- PROBLEM: Using the records below, transcribe word for word the stretch from the line that contains "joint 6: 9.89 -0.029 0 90" through the line that contains "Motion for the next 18", both end lines included, and nothing else.

- MATERIAL SUPPLIED:
○ ○ ○ ○ ○ ○ ○

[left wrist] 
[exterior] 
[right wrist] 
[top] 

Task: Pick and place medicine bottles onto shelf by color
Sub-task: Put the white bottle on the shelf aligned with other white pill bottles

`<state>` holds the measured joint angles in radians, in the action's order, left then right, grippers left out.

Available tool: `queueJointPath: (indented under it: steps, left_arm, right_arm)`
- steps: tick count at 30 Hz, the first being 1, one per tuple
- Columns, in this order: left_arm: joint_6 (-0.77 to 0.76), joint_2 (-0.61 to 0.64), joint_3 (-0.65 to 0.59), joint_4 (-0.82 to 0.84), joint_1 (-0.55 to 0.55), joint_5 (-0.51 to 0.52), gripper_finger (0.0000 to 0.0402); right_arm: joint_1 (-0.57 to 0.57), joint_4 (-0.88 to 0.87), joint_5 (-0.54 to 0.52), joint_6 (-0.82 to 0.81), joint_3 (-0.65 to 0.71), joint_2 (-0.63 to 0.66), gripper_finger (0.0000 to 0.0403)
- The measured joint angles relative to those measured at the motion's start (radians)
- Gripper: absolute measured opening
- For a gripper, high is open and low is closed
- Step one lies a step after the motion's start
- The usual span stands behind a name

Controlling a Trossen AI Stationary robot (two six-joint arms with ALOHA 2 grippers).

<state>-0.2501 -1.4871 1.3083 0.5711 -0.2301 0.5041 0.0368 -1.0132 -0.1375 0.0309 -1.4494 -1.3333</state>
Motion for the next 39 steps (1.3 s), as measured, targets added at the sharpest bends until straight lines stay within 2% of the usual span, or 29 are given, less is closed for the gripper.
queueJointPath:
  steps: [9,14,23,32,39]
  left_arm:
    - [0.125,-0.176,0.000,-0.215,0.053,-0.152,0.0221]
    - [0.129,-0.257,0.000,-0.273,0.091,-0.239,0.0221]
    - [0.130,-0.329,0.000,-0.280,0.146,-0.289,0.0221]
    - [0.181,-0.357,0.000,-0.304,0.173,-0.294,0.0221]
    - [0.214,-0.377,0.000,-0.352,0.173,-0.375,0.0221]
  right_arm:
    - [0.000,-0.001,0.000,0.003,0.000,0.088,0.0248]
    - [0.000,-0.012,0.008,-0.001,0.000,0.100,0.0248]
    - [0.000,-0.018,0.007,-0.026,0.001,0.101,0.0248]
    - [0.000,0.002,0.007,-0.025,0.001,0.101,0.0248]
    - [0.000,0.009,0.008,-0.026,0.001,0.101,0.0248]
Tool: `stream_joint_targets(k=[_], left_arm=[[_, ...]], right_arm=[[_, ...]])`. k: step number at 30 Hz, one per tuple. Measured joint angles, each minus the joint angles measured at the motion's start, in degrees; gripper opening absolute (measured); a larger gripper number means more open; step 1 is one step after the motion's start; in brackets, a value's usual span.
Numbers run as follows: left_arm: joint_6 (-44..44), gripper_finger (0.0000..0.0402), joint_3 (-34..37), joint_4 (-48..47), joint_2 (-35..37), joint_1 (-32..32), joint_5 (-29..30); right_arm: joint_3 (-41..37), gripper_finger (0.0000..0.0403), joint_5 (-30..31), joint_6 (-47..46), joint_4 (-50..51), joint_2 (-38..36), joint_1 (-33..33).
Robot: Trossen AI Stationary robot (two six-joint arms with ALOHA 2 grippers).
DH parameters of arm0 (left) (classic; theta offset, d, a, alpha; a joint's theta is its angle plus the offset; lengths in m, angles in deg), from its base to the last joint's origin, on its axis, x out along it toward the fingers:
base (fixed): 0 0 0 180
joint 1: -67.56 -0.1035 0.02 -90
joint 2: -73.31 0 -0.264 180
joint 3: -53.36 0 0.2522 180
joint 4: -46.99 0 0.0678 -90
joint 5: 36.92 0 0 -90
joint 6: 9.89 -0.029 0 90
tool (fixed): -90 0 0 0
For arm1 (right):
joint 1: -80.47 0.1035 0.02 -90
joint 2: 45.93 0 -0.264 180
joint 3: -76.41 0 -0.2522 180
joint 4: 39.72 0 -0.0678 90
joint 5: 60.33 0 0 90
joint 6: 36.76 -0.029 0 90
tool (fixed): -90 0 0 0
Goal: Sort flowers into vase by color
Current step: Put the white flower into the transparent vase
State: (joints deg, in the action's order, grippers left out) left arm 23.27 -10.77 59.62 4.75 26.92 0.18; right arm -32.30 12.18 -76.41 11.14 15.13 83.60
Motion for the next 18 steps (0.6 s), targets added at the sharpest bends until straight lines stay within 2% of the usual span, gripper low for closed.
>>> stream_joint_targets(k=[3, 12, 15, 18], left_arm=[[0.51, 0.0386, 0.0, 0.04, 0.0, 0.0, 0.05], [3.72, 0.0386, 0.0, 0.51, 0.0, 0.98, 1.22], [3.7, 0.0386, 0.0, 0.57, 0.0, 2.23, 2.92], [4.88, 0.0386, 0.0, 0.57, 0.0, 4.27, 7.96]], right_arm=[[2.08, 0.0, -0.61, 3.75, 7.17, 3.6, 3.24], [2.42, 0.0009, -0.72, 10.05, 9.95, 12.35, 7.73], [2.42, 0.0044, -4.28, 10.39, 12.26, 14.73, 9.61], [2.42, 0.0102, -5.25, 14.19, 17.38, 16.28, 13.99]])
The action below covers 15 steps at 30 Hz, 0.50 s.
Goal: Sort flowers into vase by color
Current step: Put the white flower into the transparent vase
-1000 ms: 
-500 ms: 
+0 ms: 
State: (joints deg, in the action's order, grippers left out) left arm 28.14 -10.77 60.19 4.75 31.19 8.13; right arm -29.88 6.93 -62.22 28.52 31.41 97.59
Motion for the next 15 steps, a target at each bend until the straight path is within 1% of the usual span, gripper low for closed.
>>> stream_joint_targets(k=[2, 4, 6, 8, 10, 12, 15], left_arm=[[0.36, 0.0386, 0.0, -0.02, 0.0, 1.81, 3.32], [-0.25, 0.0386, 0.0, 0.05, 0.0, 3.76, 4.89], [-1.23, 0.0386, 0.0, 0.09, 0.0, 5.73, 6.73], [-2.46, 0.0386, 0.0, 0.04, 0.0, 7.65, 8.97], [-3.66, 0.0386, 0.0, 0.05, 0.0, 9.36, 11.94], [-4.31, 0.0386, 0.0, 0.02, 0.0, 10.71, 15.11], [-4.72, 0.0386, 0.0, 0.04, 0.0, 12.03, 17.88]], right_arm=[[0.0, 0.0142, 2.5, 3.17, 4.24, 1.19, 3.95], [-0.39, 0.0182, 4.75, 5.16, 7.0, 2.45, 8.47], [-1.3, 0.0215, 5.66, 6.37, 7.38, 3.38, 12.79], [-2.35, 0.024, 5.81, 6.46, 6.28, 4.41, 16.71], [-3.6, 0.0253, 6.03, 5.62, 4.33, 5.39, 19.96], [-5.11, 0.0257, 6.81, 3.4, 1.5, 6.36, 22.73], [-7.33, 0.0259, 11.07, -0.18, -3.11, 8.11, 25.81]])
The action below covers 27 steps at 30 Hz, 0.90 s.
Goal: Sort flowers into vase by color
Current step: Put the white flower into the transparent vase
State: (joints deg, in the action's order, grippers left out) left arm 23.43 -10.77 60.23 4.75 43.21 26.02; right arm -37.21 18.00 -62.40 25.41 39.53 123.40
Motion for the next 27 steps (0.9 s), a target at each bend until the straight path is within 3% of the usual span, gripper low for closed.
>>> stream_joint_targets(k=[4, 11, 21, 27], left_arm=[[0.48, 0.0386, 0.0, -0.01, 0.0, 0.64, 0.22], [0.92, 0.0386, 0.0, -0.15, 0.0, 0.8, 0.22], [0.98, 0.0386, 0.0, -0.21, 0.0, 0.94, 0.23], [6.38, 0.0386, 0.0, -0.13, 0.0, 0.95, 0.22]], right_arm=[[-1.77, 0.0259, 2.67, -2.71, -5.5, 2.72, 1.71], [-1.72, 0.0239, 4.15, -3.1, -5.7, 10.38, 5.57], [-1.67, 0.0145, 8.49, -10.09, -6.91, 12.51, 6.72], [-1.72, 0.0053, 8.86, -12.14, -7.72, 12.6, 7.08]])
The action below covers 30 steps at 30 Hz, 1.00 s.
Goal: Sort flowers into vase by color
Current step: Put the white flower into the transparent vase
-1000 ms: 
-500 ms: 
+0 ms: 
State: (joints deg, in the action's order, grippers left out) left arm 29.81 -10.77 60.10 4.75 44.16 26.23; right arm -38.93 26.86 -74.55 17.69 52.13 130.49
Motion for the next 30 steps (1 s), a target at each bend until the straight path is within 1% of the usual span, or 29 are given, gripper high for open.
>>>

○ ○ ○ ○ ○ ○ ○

- ANSWER BELOW:
joint 6: 9.89 -0.029 0 90
tool (fixed): -90 0 0 0
For arm1 (right):
joint 1: -80.47 0.1035 0.02 -90
joint 2: 45.93 0 -0.264 180
joint 3: -76.41 0 -0.2522 180
joint 4: 39.72 0 -0.0678 90
joint 5: 60.33 0 0 90
joint 6: 36.76 -0.029 0 90
tool (fixed): -90 0 0 0
Goal: Sort flowers into vase by color
Current step: Put the white flower into the transparent vase
State: (joints deg, in the action's order, grippers left out) left arm 23.27 -10.77 59.62 4.75 26.92 0.18; right arm -32.30 12.18 -76.41 11.14 15.13 83.60
Motion for the next 18 steps (0.6 s), targets added at the sharpest bends until straight lines stay within 2% of the usual span, gripper low for closed.

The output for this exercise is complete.